If you have been to the farm you know and anticipate this time. Occasionally you can set your watch by it. Mostly, you know that the time will come to be stirred up by the breeze.
Rarely does the air gust. It collects the way one does on laundry day at home, accumulating abandoned socks, scattered napkins, hills of towels and rugs, and sweatshirts spread throughout. When the wind comes, and it always comes like the rising and setting Sun, it gathers like an embrace, steady and constant.
The trees in The Grove offer little protection. The draughts circumnavigate the trunks, weaving and wrapping. The eucalyptus fronds dance in the wind, sizzling like meat in a hot frying pan. In the fields, new pepper seedlings prostrate, young lettuce leaves tear, kale parries. Cyclones lift our light soil from the road into flurries, busily scrambling, lifting and touching down – now here near the summer squash, now here near the berries, now here near the cabbage. Hawks upheave and decrease, cresting the waves of air currents.
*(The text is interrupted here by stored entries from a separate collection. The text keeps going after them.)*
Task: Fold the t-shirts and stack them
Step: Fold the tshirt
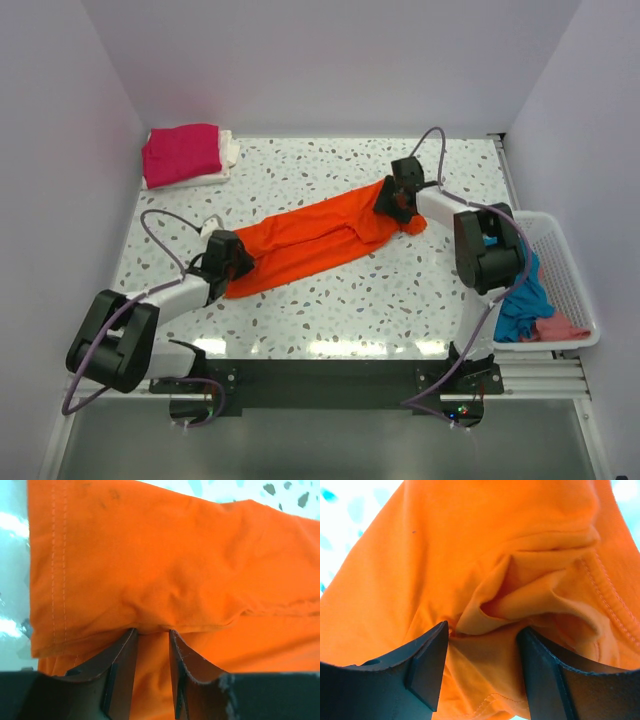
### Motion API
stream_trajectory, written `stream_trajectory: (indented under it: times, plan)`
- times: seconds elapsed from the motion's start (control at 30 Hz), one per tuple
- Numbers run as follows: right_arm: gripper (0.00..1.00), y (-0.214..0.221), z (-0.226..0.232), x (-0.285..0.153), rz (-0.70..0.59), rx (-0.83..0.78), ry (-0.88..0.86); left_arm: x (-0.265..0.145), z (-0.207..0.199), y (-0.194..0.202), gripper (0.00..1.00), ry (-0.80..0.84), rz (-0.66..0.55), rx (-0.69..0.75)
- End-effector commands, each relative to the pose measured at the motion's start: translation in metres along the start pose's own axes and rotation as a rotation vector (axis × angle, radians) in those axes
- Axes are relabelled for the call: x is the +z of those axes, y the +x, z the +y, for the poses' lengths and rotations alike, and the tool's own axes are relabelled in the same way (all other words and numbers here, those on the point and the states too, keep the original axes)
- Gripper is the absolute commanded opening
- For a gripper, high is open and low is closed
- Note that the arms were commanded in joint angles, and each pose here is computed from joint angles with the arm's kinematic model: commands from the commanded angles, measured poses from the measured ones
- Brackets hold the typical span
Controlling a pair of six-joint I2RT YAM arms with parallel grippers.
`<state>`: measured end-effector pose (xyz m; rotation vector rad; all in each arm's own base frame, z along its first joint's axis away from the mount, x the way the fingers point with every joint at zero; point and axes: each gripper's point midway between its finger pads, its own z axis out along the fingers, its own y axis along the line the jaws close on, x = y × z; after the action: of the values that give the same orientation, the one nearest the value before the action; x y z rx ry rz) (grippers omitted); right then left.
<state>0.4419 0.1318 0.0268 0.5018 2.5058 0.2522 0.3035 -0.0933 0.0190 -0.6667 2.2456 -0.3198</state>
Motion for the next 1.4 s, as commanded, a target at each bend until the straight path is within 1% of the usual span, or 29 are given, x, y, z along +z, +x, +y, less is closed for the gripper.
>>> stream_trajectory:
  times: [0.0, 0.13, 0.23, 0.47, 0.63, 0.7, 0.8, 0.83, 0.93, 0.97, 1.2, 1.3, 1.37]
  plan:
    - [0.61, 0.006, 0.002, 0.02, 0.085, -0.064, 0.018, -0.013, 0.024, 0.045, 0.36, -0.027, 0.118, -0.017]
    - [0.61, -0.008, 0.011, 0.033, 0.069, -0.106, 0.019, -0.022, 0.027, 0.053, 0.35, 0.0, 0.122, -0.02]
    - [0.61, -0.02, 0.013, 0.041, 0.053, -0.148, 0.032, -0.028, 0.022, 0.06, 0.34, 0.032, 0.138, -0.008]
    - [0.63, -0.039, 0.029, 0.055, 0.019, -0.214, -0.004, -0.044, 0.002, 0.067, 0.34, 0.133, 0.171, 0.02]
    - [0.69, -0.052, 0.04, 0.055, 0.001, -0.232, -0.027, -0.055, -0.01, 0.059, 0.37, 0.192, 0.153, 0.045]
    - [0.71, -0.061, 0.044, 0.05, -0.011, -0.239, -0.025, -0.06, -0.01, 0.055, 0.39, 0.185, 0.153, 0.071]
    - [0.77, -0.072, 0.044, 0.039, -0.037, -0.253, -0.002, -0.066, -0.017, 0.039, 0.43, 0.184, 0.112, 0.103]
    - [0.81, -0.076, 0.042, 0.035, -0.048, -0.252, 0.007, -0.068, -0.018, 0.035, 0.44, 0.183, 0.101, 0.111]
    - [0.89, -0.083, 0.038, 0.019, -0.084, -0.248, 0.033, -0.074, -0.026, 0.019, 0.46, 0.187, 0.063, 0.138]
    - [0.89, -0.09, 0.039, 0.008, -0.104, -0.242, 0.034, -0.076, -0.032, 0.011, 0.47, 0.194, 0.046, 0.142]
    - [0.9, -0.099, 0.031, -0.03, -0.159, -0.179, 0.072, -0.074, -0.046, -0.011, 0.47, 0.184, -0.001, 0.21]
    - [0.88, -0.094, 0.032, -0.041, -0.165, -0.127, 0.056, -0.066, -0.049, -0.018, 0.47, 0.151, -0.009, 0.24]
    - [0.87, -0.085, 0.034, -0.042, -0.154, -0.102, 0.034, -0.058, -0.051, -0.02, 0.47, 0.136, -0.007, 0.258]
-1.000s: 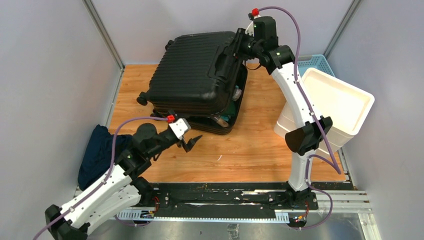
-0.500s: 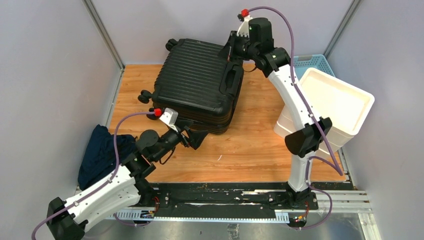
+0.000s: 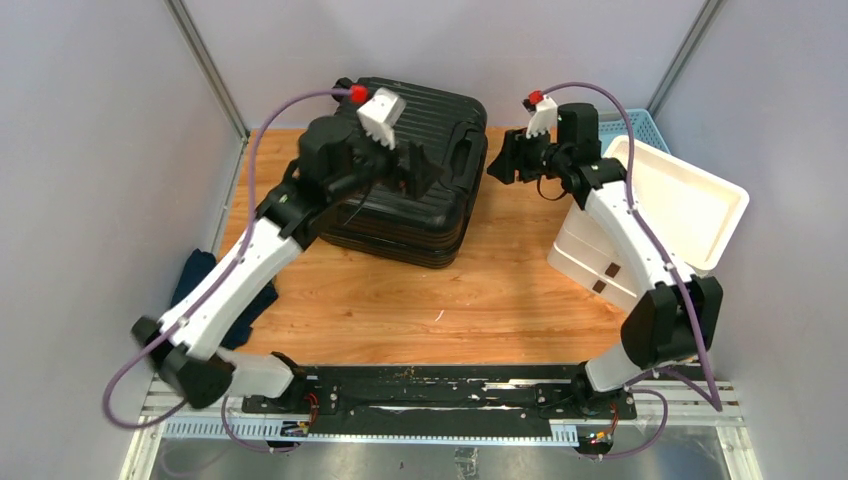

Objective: Open, take out, and arrange the luggage
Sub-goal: Open the luggage at the center of the board.

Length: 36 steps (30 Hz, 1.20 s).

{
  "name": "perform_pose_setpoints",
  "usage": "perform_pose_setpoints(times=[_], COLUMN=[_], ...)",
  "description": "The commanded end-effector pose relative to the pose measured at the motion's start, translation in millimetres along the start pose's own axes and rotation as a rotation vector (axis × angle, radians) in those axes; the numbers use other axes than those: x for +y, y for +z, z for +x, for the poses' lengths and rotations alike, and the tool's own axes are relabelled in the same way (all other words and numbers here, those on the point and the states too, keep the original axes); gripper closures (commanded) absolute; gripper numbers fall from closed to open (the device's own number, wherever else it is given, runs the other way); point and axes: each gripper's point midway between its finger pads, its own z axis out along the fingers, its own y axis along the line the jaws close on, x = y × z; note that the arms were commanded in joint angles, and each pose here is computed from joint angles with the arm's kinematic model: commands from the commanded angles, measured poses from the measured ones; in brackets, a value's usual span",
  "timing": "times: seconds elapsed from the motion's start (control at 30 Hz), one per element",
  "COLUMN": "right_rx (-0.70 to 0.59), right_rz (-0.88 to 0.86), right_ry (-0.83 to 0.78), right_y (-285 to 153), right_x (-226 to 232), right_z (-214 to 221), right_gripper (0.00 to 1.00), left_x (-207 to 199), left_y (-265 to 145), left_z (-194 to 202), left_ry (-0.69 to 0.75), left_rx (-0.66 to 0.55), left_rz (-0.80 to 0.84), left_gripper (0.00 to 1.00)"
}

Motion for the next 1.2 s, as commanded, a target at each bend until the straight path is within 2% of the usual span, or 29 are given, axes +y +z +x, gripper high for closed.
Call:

The constant wind exhausts. So much movement, unrelenting, consumes. Like a weekend in Las Vegas, It isn’t until you remove yourself from the space that you recognize the assault and appreciate the stillness and quiet.
Yes, the farm is like that, and so is life. An incessant barrage of requests and demands, attitudes and moods, of psychic bandwidth stretched to accommodate all the talents and treasures with which we have been entrusted.
In the car for a few minutes to rest and consume recently picked leaves and fruits, masticating deliberately, sensing the release of sweet juice, the ground pulp and fiber, the explosion of restorative nourishment. In silence listening solely to the wind created within me, my slow and deliberate inhalation, the sense of my tummy skin on my thighs, the weight of my forearm on my lap, the curl of my fingers around the bristling curly leaf of kale. I sense, with curiosity, my interior landscape, as outside the wind continues to blow.